All children underwent electronic nasopharyngoscopy, with the local nasal mucosa being shrunken via the application of ephedrine nasal drops after which the electronic nasopharyngoscope was inserted into the nasal cavity via the middle anterior nostril and extended to the posterior portion of the nasal cavity via the wider middle and/or lower nasal passages to analyze adenoid sizing, which was graded as follows (13): adenoid enlargement-associated obstruction of the posterior nostrils by ≤25%, 26–50%, 51–75%, and 76–100% was defined as Grade I, II, III, and IV, respectively. Adenoid hypertrophy was defined by Grade III or IV adenoids with corresponding clinical symptoms (13).
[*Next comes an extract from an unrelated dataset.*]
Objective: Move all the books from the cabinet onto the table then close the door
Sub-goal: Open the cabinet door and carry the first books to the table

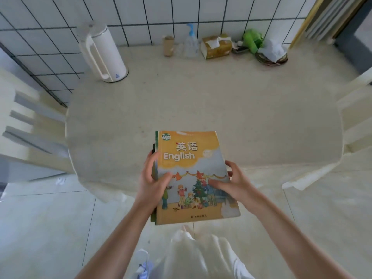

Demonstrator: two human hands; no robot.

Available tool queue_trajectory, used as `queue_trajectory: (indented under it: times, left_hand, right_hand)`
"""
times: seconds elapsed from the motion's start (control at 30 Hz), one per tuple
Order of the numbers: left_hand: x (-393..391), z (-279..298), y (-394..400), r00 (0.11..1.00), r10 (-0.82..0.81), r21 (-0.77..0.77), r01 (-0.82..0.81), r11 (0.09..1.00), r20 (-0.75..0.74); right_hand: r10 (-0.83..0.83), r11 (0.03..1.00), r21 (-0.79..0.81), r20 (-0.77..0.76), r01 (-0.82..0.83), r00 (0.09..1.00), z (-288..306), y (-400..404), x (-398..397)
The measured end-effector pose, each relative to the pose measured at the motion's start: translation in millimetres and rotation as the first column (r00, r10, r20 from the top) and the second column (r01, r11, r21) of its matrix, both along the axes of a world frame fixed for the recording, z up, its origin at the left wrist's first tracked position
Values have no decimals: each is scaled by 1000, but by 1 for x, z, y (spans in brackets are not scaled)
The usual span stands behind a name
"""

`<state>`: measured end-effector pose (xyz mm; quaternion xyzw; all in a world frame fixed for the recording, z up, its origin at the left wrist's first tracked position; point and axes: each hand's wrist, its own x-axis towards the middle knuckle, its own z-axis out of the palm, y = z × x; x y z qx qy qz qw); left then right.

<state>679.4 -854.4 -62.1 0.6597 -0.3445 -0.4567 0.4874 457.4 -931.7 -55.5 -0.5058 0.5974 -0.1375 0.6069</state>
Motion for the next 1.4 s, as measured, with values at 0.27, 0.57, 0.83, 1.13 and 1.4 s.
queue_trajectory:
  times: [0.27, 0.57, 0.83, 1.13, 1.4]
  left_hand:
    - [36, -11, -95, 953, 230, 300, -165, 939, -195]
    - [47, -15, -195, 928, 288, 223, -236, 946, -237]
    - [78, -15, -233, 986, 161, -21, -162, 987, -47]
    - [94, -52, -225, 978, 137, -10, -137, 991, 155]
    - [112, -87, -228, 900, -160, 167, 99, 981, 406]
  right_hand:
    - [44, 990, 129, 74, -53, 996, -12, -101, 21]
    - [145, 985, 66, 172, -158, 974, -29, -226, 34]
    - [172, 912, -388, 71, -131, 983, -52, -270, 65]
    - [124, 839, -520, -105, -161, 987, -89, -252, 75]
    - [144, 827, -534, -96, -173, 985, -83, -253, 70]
Polysomnography examinations were conducted in the sleep center using a PSG System (Alice 6 LDx, USA). Parents remained present in the room with children during testing, with each child being monitored for a minimum of 8 h. Children were subjected to electroencephalography (EEG), electrooculography (EOG), electromyography (EMG), electrocardiography, airflow measurements, respiratory effort analysis, and monitor blood oxygen saturation. Sleep stages were defined as per the American Academy of Sleep Medicine manual (14). Those children with an obstructive apnea-hypopnea index (OAHI) value of ≥1 were defined as having OSAS (1).Children were then separated into groups based upon the observed sleep disturbance severity levels as follows: an OSAS group (OAHI ≥1) and a PS group (OAHI < 1 with a clinical history of snoring). Children in the OSAS group were then further subdivided into those with mild (1< OAHI ≤5), moderate (5< OAHI ≤10), and severe disease (OAHI>10) (1).

Statistical Analysis

The normality of continuous data distributions was tested using the Kolmogorov-Smirnov test. If the measurement data were normally distributed, t-tests were used to compare the two groups and data were reported as mean ± standard deviation. If data were not normally distributed, they were compared via Mann-Whitney U-tests and reported as median (first quartile—third quartile). The classification/graded data were reported as frequencies with percentages, and univariate analyses of categorical data were conducted using chi-square tests. Then, those factors that were found to be significant in univariate analyses were incorporated into a multivariate logistic regression analysis. Spearman correlation analyses were used to compare associations between variables and the severity of OSAS. And analysis the relative disease severity in obese and non-obese children in the OSAS group. All analyses were performed using the SPSS 21.0 statistical software, with P < 0.05 as the threshold of significance.

Results

General Characteristics Comparison Between the OSAS and PS Groups

In total, questionnaires were completed for 1,550 children, including 852 in the OSAS group [517 male, 335 female; age: 5.0 (3.9–6.4 years)] and 698 patients in the PS group [405 male, 293 females; age: 5.1 (4.1–6.6 years)]. There were no significant differences between groups in age or gender distributions (P > 0.05). The incidence of obesity, household passive smoking, household snoring history, allergic rhinitis, asthma, adenoid hypertrophy, and tonsil hypertrophy was increased in the OSAS group relative to the PS group (P < 0.05), indicating that these were potential risk factors for OSAS in children. However, there were no significant differences in parental education level, mode of delivery, feeding mode, and pre-maturity between the two groups (Table 1).

TABLE 1
www.frontiersin.org

Table 1. Patient characteristics in the OSAS and PS groups.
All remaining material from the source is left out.